Michael Stuart Bronze, MD

Interessenkonflikte

28. September 2015

Da außer Streptokokkus pyogenes auch weitere Erreger eine Pharyngitis oder Tonsillitis hervorrufen können, sollte die Diagnose bestätigt werden. Der Rachenabstrich bleibt der Goldstandard für die Diagnose einer Streptokokken-Pharyngitis. Wird er richtig durchgeführt, weist die Kultur eines einzelnen Rachenabstrichs auf einer Blut-Agar-Platte mit einer Sensitivität von 90 % bis 95 % A-Streptokokken im Rachen nach. Auch wenn einige dieser Abstriche falsch-positiv sind (da sie keine akute Infektion widerspiegeln, sondern vielmehr Korrelat einer asymptomatischen Besiedelung sind), sollten alle positiv Getesteten mit Antibiotika behandelt werden.

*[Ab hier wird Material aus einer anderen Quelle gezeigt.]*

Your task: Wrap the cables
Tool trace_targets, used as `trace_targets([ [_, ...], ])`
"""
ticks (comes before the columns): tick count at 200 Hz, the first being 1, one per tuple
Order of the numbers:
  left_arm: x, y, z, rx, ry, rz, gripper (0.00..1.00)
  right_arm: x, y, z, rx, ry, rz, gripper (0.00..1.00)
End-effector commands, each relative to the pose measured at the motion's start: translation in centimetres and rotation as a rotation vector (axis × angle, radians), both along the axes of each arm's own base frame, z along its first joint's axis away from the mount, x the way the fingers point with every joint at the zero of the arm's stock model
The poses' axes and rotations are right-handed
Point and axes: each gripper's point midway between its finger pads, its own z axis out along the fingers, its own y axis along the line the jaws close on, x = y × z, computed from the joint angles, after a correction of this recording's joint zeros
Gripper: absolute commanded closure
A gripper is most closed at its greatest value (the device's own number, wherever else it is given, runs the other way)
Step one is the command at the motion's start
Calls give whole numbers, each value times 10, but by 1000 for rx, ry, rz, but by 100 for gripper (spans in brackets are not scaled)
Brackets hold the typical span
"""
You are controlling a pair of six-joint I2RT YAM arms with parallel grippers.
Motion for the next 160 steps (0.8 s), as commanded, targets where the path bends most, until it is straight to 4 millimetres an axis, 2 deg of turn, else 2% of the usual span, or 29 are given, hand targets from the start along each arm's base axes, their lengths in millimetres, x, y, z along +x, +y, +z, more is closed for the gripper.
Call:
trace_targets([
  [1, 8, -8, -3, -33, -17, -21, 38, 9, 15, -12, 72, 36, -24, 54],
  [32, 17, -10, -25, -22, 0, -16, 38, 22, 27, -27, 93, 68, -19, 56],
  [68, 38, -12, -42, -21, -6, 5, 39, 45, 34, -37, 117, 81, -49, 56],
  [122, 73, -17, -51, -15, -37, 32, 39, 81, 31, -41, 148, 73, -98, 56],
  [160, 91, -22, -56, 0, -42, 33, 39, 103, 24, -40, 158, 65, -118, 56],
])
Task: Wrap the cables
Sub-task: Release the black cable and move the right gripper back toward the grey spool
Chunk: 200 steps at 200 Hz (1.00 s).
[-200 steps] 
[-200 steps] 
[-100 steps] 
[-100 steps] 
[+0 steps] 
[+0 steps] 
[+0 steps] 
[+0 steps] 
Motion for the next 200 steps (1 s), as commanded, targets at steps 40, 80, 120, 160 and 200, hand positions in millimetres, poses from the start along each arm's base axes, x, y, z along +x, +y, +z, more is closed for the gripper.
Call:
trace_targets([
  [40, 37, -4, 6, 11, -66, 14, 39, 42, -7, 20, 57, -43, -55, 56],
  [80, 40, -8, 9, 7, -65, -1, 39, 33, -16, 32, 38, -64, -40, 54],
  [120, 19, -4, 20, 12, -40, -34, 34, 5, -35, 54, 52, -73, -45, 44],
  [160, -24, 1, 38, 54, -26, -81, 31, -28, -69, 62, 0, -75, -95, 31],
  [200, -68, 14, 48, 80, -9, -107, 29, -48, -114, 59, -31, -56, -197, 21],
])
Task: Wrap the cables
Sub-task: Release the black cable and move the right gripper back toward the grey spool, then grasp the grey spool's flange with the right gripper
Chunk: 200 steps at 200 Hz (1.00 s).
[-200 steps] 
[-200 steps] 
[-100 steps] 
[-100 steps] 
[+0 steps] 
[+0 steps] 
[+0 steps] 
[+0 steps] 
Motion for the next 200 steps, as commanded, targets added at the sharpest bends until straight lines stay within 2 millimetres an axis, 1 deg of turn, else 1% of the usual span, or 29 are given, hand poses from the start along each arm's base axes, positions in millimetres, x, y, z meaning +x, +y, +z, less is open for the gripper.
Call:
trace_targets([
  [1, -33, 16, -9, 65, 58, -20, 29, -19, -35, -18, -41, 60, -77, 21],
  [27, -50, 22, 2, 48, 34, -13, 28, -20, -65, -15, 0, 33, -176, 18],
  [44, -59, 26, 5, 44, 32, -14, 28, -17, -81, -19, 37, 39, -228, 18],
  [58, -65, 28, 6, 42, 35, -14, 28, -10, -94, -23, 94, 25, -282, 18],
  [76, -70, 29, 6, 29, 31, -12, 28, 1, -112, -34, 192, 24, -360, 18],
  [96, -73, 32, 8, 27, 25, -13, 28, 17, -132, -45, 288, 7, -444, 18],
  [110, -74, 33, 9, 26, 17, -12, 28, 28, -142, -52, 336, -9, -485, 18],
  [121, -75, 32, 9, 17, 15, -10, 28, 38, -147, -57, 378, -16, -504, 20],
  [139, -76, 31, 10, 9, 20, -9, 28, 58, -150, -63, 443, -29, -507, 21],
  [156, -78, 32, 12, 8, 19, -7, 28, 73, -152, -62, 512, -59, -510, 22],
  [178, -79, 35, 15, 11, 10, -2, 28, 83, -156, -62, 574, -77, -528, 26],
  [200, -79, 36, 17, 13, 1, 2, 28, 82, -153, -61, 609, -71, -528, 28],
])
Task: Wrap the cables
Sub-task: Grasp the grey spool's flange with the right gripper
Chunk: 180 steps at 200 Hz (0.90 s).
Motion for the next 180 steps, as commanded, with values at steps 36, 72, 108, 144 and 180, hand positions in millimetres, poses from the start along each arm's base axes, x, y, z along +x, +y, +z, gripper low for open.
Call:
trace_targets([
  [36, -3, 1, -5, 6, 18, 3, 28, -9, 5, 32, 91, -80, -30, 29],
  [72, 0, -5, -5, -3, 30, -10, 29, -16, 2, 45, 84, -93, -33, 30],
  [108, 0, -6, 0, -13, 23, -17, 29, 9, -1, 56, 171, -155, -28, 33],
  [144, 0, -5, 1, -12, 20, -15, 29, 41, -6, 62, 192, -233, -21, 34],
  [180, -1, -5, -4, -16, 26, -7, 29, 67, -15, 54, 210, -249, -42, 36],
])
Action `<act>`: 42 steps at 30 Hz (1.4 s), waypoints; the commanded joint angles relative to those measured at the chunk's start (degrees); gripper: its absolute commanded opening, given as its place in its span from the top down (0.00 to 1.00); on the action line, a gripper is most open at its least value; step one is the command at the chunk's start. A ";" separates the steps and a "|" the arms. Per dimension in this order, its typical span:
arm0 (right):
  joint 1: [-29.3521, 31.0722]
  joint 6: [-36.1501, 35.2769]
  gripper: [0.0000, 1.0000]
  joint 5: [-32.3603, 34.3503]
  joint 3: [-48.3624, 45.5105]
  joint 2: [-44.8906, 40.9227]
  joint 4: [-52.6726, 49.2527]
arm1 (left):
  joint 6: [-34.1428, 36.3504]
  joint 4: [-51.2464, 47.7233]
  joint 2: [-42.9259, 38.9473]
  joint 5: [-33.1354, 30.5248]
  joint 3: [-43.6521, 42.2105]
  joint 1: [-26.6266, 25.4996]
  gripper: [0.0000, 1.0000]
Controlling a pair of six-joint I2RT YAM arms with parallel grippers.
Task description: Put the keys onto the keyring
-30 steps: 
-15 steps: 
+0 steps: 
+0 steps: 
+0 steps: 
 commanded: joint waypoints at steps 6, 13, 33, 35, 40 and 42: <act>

Bei Patienten mit einer systemischen Infektion sollten eine Blutkultur, die Bestimmung des Antistreptolysin O-Titer, eine Speichel- und Gewebekultur durchgeführt werden. Bei Patienten mit akuter Pharyngitis sollte eine Infektion mit beta-hämolysierenden Streptokokken ausgeschlossen werden. Bei entsprechender Behandlung mit Antibiotika wird die Krankheitsdauer und Infektiösität verringert, und eitrige Komplikationen und schwere nicht eitrige Komplikationen können verhindert werden. Zu beachten ist, dass ein rheumatisches Fieber auch bei einer kurzen Verzögerung der antimikrobiellen Therapie meist verhindert werden kann.